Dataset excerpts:
-*-
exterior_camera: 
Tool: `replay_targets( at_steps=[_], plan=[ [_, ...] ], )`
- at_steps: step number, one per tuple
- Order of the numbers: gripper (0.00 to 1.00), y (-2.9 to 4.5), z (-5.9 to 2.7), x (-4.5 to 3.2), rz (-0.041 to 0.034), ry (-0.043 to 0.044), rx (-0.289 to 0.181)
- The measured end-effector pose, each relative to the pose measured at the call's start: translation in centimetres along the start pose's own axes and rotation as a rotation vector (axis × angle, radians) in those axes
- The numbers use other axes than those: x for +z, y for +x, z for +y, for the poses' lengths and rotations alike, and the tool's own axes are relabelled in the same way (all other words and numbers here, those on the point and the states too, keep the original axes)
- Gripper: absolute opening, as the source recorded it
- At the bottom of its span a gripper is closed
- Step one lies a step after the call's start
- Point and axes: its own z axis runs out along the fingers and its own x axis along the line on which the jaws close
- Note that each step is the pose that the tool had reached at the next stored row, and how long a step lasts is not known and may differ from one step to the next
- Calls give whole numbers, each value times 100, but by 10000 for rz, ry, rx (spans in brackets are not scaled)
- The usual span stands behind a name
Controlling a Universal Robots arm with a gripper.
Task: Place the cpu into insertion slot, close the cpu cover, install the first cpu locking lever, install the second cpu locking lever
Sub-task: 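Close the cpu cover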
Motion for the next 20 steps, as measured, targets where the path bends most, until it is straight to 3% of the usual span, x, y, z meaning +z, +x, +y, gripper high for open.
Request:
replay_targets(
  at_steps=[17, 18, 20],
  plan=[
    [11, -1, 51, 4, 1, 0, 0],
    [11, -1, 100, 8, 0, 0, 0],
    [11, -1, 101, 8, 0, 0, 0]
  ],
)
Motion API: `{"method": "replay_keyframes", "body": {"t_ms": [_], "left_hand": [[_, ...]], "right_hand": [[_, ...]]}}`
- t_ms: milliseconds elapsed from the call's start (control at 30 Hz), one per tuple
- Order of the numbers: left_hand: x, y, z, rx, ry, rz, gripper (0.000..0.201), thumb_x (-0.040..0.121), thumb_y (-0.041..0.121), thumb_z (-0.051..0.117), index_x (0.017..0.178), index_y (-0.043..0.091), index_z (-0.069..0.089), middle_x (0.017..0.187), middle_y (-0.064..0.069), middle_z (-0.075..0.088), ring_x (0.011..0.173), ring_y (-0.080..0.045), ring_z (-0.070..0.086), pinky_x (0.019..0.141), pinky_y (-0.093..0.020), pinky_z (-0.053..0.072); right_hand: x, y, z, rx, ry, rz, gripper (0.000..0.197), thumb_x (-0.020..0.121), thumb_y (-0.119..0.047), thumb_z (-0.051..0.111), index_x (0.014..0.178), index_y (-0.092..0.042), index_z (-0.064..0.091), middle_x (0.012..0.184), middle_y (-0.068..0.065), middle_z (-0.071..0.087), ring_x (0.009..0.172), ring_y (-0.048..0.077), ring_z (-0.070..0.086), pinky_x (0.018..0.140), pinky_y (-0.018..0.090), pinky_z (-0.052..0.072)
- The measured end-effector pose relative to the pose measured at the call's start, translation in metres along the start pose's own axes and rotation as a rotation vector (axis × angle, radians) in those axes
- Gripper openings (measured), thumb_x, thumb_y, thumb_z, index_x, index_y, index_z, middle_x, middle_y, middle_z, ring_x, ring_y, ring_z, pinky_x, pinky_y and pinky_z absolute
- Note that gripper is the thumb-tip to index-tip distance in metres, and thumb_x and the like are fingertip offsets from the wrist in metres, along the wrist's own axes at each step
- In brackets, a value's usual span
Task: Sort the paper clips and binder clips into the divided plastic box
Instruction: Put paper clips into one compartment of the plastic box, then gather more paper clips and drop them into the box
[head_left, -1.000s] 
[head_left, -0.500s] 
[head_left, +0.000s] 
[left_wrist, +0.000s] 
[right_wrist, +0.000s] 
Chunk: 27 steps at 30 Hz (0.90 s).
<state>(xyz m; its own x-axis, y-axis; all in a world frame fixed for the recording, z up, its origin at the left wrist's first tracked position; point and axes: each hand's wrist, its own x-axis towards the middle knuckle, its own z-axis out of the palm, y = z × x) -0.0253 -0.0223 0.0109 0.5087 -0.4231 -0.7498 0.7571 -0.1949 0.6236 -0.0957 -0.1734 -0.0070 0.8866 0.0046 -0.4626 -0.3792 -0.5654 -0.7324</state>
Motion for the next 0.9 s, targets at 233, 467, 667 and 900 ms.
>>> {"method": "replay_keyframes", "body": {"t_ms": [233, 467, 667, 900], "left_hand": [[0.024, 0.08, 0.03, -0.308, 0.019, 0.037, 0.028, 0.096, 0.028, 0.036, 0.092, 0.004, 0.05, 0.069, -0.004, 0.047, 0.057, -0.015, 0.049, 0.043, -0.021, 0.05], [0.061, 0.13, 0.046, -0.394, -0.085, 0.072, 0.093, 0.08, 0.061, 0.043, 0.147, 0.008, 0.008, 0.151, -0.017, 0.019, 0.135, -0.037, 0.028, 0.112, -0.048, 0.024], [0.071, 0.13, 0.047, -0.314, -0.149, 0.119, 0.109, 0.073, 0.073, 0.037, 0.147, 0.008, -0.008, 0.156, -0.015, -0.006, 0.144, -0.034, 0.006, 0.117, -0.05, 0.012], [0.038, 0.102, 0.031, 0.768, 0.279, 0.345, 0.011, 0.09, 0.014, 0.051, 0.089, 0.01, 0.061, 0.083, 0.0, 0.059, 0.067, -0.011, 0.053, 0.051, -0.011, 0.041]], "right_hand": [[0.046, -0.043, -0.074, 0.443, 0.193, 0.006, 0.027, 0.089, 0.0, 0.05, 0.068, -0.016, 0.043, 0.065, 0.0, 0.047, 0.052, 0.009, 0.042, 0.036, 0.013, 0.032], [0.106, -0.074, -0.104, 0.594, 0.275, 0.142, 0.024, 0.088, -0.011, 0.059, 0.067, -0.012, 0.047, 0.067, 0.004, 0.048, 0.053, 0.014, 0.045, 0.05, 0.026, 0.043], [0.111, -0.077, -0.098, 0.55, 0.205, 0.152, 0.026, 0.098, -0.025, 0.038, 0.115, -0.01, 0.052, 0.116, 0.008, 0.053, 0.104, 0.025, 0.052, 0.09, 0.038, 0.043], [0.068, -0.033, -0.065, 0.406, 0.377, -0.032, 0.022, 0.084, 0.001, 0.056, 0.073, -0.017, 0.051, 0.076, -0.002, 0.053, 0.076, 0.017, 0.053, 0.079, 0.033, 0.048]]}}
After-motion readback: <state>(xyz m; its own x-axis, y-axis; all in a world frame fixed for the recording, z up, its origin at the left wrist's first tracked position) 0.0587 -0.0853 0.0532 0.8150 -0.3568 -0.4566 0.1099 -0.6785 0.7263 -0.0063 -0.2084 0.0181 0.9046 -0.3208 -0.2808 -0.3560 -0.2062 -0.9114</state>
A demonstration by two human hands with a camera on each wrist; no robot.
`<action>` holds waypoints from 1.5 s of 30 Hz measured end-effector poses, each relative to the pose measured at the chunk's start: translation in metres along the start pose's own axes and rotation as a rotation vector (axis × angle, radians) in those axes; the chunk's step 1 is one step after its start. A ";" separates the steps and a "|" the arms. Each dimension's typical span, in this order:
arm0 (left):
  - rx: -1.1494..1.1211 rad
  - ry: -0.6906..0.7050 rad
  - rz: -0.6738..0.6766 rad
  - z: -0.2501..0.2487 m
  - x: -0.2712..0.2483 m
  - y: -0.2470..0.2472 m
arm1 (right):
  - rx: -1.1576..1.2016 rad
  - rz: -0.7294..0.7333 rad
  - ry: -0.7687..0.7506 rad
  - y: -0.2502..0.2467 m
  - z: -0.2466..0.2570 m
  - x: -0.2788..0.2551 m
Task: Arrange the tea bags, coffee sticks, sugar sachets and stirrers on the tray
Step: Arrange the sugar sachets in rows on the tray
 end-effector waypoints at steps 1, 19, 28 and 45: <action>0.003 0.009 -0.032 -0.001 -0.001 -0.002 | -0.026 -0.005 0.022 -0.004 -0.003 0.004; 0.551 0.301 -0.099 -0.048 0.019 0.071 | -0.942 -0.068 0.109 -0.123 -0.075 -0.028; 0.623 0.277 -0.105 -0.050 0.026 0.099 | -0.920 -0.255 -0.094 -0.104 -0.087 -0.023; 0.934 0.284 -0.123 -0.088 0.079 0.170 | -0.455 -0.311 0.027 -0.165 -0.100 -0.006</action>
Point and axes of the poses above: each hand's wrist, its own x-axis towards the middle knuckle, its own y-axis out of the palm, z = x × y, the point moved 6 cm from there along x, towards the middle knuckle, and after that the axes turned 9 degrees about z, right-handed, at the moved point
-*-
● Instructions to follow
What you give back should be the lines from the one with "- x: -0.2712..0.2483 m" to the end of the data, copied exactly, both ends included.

● Expected answer
  - x: -0.2712..0.2483 m
  - y: -0.2470..0.2472 m
arm1 (right):
  - rx: -1.1576..1.2016 rad
  - rz: -0.7294..0.7333 rad
  - ry: -0.7687..0.7506 rad
  - y: -0.2502..0.2467 m
  - z: -0.2466..0.2570 m
  - x: -0.2788..0.2551 m
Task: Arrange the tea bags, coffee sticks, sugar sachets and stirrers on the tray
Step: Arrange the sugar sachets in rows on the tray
 end-effector waypoints at steps 1, 19, 28 and 45: <action>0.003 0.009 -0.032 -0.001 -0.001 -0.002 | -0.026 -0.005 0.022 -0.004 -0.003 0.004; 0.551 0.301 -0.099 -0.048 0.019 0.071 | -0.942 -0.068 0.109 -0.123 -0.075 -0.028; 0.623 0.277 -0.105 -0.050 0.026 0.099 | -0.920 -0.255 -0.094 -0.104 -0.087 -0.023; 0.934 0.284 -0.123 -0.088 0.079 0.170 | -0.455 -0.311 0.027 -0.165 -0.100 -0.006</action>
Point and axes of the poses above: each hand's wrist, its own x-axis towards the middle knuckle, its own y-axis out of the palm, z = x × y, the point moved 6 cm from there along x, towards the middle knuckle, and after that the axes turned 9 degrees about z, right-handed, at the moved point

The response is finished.